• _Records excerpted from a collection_

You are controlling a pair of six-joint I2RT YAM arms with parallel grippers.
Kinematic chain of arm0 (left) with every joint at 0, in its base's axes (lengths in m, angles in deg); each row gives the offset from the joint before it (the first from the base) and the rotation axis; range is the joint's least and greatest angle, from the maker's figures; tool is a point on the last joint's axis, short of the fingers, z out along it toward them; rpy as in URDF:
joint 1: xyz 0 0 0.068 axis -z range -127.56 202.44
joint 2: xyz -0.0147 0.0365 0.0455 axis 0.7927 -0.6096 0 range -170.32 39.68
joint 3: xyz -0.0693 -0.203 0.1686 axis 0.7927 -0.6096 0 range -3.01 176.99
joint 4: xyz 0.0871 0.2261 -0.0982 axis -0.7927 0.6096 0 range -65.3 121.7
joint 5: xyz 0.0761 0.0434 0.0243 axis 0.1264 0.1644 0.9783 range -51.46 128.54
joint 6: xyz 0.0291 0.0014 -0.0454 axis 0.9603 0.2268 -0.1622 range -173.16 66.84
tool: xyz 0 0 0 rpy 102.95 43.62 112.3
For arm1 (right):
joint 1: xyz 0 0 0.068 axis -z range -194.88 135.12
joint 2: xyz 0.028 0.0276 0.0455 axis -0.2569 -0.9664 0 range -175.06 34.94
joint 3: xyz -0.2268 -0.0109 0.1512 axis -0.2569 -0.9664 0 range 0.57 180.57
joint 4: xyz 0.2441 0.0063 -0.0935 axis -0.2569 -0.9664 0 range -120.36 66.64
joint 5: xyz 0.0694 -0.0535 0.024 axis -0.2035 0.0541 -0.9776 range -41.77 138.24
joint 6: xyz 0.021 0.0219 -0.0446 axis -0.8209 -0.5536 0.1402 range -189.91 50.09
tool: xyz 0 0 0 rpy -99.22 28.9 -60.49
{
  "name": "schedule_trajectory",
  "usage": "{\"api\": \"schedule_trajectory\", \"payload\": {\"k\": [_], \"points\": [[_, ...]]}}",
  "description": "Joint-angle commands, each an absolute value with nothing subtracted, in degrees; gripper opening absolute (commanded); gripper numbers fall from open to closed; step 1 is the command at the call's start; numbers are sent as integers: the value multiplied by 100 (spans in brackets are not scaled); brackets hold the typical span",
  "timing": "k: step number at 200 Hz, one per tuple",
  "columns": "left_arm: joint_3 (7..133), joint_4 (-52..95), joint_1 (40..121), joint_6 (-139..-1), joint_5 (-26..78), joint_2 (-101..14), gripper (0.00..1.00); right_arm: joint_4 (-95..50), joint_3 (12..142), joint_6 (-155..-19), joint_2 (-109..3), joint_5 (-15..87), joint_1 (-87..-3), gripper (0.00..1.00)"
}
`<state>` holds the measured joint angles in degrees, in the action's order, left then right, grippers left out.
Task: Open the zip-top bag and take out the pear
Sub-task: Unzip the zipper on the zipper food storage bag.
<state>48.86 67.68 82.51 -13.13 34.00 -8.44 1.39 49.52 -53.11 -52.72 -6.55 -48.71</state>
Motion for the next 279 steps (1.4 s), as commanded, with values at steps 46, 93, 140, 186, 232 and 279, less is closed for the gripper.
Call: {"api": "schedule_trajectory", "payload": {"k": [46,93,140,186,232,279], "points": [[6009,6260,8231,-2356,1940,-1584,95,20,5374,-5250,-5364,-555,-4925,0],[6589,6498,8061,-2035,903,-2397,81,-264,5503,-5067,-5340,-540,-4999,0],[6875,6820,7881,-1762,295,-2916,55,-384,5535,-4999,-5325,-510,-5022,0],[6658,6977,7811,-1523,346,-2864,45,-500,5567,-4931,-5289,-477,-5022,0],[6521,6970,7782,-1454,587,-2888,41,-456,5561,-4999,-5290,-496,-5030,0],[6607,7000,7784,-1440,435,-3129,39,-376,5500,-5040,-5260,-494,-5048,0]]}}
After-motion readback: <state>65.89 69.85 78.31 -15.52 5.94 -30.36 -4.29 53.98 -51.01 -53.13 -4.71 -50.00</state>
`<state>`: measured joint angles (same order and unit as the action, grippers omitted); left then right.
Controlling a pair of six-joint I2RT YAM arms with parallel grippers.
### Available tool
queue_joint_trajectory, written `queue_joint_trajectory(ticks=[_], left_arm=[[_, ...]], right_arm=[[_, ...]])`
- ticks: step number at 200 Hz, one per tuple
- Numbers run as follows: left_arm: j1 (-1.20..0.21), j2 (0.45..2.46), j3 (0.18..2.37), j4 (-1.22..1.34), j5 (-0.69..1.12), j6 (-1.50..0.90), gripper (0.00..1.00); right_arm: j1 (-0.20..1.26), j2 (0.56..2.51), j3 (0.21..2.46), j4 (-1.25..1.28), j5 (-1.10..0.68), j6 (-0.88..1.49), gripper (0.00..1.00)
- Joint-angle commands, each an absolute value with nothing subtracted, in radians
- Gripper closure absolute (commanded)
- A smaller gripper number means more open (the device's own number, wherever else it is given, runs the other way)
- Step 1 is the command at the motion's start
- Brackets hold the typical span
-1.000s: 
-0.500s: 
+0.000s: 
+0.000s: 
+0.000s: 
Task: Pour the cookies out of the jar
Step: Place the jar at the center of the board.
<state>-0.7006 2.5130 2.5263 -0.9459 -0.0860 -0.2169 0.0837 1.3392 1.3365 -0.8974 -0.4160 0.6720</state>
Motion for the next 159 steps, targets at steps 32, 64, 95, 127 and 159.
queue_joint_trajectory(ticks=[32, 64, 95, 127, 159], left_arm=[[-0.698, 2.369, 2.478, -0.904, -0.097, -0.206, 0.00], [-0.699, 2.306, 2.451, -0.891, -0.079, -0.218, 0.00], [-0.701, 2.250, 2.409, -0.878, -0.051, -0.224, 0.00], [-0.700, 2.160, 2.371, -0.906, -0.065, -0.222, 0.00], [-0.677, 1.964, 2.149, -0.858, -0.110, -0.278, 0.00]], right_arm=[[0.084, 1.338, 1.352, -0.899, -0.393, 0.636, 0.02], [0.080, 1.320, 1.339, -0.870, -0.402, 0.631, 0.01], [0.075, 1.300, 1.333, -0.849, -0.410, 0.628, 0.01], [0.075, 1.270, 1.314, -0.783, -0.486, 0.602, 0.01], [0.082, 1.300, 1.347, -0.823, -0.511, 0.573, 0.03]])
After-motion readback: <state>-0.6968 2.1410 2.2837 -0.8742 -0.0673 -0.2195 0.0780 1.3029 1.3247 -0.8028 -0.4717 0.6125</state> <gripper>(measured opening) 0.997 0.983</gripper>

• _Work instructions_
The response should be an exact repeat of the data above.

• _Solution to the exercise_
You are controlling a pair of six-joint I2RT YAM arms with parallel grippers.
Kinematic chain of arm0 (left) with every joint at 0, in its base's axes (lengths in m, angles in deg); each row gives the offset from the joint before it (the first from the base) and the rotation axis; range is the joint's least and greatest angle, from the maker's figures; tool is a point on the last joint's axis, short of the fingers, z out along it toward them; rpy as in URDF:
joint 1: xyz 0 0 0.068 axis -z range -127.56 202.44
joint 2: xyz -0.0147 0.0365 0.0455 axis 0.7927 -0.6096 0 range -170.32 39.68
joint 3: xyz -0.0693 -0.203 0.1686 axis 0.7927 -0.6096 0 range -3.01 176.99
joint 4: xyz 0.0871 0.2261 -0.0982 axis -0.7927 0.6096 0 range -65.3 121.7
joint 5: xyz 0.0761 0.0434 0.0243 axis 0.1264 0.1644 0.9783 range -51.46 128.54
joint 6: xyz 0.0291 0.0014 -0.0454 axis 0.9603 0.2268 -0.1622 range -173.16 66.84
tool: xyz 0 0 0 rpy 102.95 43.62 112.3
For arm1 (right):
joint 1: xyz 0 0 0.068 axis -z range -194.88 135.12
joint 2: xyz 0.028 0.0276 0.0455 axis -0.2569 -0.9664 0 range -175.06 34.94
joint 3: xyz -0.2268 -0.0109 0.1512 axis -0.2569 -0.9664 0 range 0.57 180.57
joint 4: xyz 0.2441 0.0063 -0.0935 axis -0.2569 -0.9664 0 range -120.36 66.64
joint 5: xyz 0.0694 -0.0535 0.024 axis -0.2035 0.0541 -0.9776 range -41.77 138.24
joint 6: xyz 0.021 0.0219 -0.0446 axis -0.8209 -0.5536 0.1402 range -189.91 50.09
tool: xyz 0 0 0 rpy -99.22 28.9 -60.49
{
  "name": "schedule_trajectory",
  "usage": "{\"api\": \"schedule_trajectory\", \"payload\": {\"k\": [_], \"points\": [[_, ...]]}}",
  "description": "Joint-angle commands, each an absolute value with nothing subtracted, in degrees; gripper opening absolute (commanded); gripper numbers fall from open to closed; step 1 is the command at the call's start; numbers are sent as integers: the value multiplied by 100 (spans in brackets are not scaled); brackets hold the typical span",
  "timing": "k: step number at 200 Hz, one per tuple",
  "columns": "left_arm: joint_3 (7..133), joint_4 (-52..95), joint_1 (40..121), joint_6 (-139..-1), joint_5 (-26..78), joint_2 (-101..14), gripper (0.00..1.00); right_arm: joint_4 (-95..50), joint_3 (12..142), joint_6 (-155..-19), joint_2 (-109..3), joint_5 (-15..87), joint_1 (-87..-3), gripper (0.00..1.00)"
}
`<state>` holds the measured joint angles in degrees, in the action's order, left then right, grippers left out.
Task: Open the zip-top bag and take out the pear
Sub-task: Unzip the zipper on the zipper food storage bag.
<state>48.86 67.68 82.51 -13.13 34.00 -8.44 1.39 49.52 -53.11 -52.72 -6.55 -48.71</state>
Motion for the next 279 steps (1.4 s), as commanded, with values at steps 46, 93, 140, 186, 232 and 279, less is closed for the gripper.
Call: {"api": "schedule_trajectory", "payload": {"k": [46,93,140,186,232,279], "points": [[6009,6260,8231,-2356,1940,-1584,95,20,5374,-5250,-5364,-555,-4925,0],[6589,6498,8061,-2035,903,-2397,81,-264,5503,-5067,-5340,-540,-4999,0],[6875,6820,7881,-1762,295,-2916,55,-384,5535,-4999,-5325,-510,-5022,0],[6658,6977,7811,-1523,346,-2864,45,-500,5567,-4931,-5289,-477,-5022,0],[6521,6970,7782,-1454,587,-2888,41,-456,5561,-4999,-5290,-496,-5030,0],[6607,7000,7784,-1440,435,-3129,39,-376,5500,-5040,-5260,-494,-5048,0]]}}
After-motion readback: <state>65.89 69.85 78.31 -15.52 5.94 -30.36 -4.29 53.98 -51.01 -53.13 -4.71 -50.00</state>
`<state>`: measured joint angles (same order and unit as the action, grippers omitted); left then right.
Controlling a pair of six-joint I2RT YAM arms with parallel grippers.
### Available tool
queue_joint_trajectory, written `queue_joint_trajectory(ticks=[_], left_arm=[[_, ...]], right_arm=[[_, ...]])`
- ticks: step number at 200 Hz, one per tuple
- Numbers run as follows: left_arm: j1 (-1.20..0.21), j2 (0.45..2.46), j3 (0.18..2.37), j4 (-1.22..1.34), j5 (-0.69..1.12), j6 (-1.50..0.90), gripper (0.00..1.00); right_arm: j1 (-0.20..1.26), j2 (0.56..2.51), j3 (0.21..2.46), j4 (-1.25..1.28), j5 (-1.10..0.68), j6 (-0.88..1.49), gripper (0.00..1.00)
- Joint-angle commands, each an absolute value with nothing subtracted, in radians
- Gripper closure absolute (commanded)
- A smaller gripper number means more open (the device's own number, wherever else it is given, runs the other way)
- Step 1 is the command at the motion's start
- Brackets hold the typical span
-1.000s: 
-0.500s: 
+0.000s: 
+0.000s: 
+0.000s: 
Task: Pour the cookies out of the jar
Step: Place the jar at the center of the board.
<state>-0.7006 2.5130 2.5263 -0.9459 -0.0860 -0.2169 0.0837 1.3392 1.3365 -0.8974 -0.4160 0.6720</state>
Motion for the next 159 steps, targets at steps 32, 64, 95, 127 and 159.
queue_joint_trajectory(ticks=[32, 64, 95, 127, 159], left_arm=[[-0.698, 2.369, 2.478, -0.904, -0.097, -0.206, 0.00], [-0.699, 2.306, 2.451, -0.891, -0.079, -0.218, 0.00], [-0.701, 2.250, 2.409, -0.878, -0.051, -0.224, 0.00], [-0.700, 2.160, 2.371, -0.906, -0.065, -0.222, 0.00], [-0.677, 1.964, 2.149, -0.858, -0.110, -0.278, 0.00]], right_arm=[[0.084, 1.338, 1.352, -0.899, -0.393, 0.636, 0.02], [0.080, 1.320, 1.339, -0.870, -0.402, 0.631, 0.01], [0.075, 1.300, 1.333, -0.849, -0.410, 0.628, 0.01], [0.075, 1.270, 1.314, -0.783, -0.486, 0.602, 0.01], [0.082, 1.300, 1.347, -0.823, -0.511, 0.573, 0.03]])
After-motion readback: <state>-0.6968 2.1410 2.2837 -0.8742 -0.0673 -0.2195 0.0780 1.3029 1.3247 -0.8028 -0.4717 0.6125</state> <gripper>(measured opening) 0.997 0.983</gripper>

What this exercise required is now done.